Fixer un taux minimum mondial d’imposition de 15% sur les bénéfices des multinationales rapporterait près de 6 milliards d’euros par an à la France, selon une évaluation publiée mardi par le Conseil d’analyse économique (CAE).
Cette note du CAE, organisme chargé de conseiller le gouvernement, est publiée moins de deux semaines avant la prochaine réunion des ministres des Finances du G20, où un accord est espéré sur une nouvelle taxation des multinationales.
Début juin, sous l’impulsion américaine, les pays du G7 se sont notamment engagés sur l’objectif d’un taux d’impôt minimum sur les sociétés d’ »au moins 15% ». Selon le CAE, le principe d’un taux minimum effectif d’impôt est un outil « très puissant » qui « pourrait remettre en cause l’existence même des paradis fiscaux », utilisés par les entreprises pour réduire leurs impôts.
Il permettrait à la France de taxer les profits étrangers des multinationales françaises qui auraient été imposées à l’étranger à un taux inférieur au taux minimum, afin de compenser cet écart. Au total, avec un taux de 15%, cela rapporterait à court terme 5,9 milliards d’euros de recettes fiscales par an à la France, estime le CAE.
A titre de comparaison, l’Allemagne y gagnerait 8,3 milliards d’euros, et les Etats-Unis près de 15 milliards d’euros. Pour la France, les deux tiers de ces gains proviendraient des recettes supplémentaires engrangées sur les filiales de multinationales françaises dans des « paradis fiscaux », principalement la Suisse, les Pays-Bas et le Luxembourg.
Le reste proviendrait du surplus de recettes qui seraient perçues en France, certaines entreprises ayant moins intérêt à transférer leurs bénéfices dans les paradis fiscaux.
« L’optimisation fiscale, les montages fiscaux, sont coûteux pour les entreprises », donc pour être intéressants « il faut que les écarts de taux (entre la France et les paradis fiscaux) soient élevés », ce qui ne serait plus le cas, a souligné Mathieu Parenti, un des co-auteurs de la note, lors d’une visioconférence de presse.
Les pertes de recettes liées à des délocalisations d’entreprises ne seraient que de 56 millions d’euros, ajoute le CAE.
En résumé, « pour la France, le gros du gain vient du fait qu’on va taxer davantage des multinationales françaises », a souligné Philippe Martin, président délégué du CAE. A long terme, le surplus de recettes fiscales serait toutefois moins important, dans la mesure où les paradis fiscaux auraient intérêt à s’ajuster à la réforme en remontant leurs taux d’imposition.

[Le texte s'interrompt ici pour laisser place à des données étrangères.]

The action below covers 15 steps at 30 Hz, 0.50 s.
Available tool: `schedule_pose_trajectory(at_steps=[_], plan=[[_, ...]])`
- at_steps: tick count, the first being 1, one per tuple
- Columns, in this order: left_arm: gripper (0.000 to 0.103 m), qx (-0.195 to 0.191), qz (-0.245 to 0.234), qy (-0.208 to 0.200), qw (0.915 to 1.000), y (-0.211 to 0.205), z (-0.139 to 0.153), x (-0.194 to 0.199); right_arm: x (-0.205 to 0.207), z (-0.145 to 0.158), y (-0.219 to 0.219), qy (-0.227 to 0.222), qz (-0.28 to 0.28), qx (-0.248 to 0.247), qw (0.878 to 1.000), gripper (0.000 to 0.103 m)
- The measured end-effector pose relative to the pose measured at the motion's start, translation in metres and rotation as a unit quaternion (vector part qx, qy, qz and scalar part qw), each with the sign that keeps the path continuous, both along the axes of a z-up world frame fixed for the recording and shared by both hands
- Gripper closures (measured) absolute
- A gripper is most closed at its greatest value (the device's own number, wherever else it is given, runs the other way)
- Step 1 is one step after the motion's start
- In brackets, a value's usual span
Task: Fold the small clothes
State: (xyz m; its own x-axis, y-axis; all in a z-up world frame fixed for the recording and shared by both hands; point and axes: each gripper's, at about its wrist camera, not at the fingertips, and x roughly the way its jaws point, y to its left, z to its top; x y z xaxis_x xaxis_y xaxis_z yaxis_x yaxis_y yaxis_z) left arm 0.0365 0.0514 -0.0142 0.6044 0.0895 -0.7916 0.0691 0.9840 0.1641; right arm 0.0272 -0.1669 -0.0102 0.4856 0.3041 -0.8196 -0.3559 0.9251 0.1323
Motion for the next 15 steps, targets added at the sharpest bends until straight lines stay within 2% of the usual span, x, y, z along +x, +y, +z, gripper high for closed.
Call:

Le gain atteindrait alors près de 2 milliards d’euros.
Ces évaluations sont toutefois dépendantes de plusieurs paramètres encore en négociation, comme le périmètre des profits taxés, certains pays demandant des exemptions, et le niveau du taux minimum.
En revanche, selon les calculs du CAE, l’autre volet de la réforme en cours de négociation, qui vise à définir une nouvelle répartition des droits à imposer entre pays pour tenir compte de l’essor des géants du numérique, ne rapporterait que 900 millions d’euros à la France.
Selon la proposition américaine, elle viserait les 100 plus importantes multinationales, dont 5 françaises, calcule le CAE.